— Required action —
Leave out all pictures while you copy the lines exactly from the one with "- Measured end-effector" through the last line of the listing.

[Dataset excerpt Boundary: Start]

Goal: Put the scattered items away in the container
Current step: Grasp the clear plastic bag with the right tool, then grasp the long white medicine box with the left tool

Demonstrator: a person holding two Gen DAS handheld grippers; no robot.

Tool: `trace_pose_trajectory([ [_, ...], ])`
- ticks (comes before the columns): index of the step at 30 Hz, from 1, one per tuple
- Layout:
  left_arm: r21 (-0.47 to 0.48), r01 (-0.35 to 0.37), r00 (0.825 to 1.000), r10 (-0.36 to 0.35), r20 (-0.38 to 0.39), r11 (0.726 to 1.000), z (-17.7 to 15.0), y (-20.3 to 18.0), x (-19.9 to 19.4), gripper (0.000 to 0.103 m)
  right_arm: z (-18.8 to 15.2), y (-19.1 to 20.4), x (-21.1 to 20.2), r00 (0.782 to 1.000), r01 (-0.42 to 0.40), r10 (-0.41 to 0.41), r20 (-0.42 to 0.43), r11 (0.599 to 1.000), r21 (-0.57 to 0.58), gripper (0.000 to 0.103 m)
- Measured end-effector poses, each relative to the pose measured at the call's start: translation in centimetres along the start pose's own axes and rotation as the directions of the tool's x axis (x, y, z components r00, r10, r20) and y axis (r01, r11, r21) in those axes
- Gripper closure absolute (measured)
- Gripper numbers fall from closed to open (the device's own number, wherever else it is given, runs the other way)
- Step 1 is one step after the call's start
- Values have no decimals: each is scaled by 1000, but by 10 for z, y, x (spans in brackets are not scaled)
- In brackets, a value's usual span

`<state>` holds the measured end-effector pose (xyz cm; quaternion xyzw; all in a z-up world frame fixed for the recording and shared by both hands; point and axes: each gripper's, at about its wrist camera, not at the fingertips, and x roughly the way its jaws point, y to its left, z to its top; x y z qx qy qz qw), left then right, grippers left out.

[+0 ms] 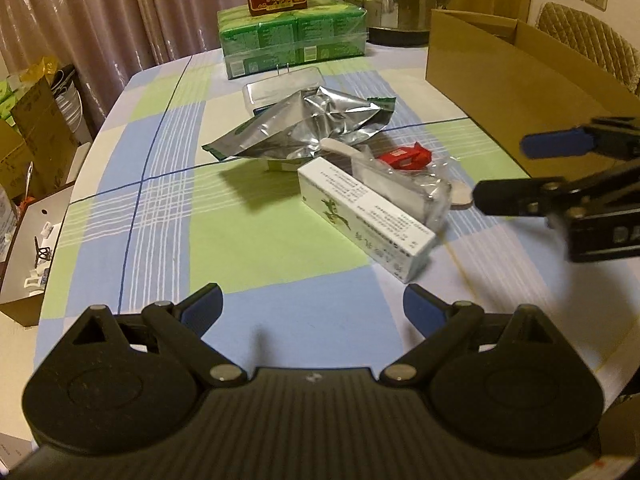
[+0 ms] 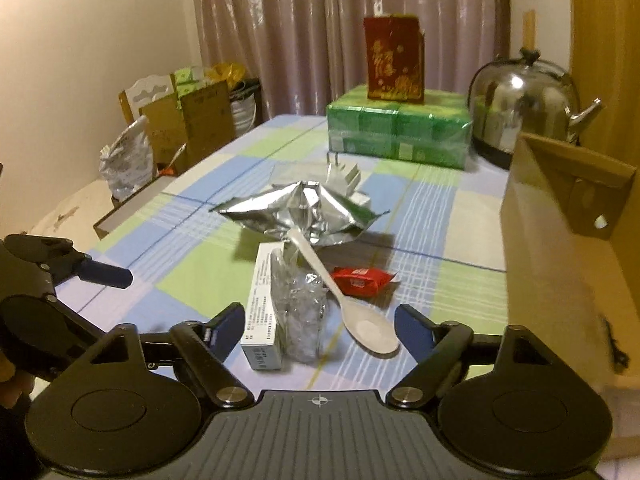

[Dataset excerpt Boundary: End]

— Answer box —
- Measured end-effector poses, each relative to the pose measured at the call's start: translation in centimetres along the start pose's own axes and rotation as the directions of the tool's x axis (x, y, z components r00, r10, r20) and y axis (r01, r11, r21) in those axes
- Gripper closure absolute (measured)
- Gripper numbers fall from closed to open (the device's own number, wherever else it is given, runs the other way)
- Step 1 is one step after the call's start
- Values have no decimals: each is scaled by 1000, but by 10 for z, y, x (spans in brackets are not scaled)
- In brackets, a value's usual span

`<state>` holds the measured end-effector pose (xyz cm; quaternion xyzw; all in a z-up world frame fixed for the recording and shared by both hands; point and axes: each gripper's, at about its wrist camera, not at the fingertips, and x roughly the way its jaws point, y to its left, z to its top; x y z qx qy qz qw), left then right, grippers left out.

[+0 ms] 
[+0 ms] 

Now the exercise is finished.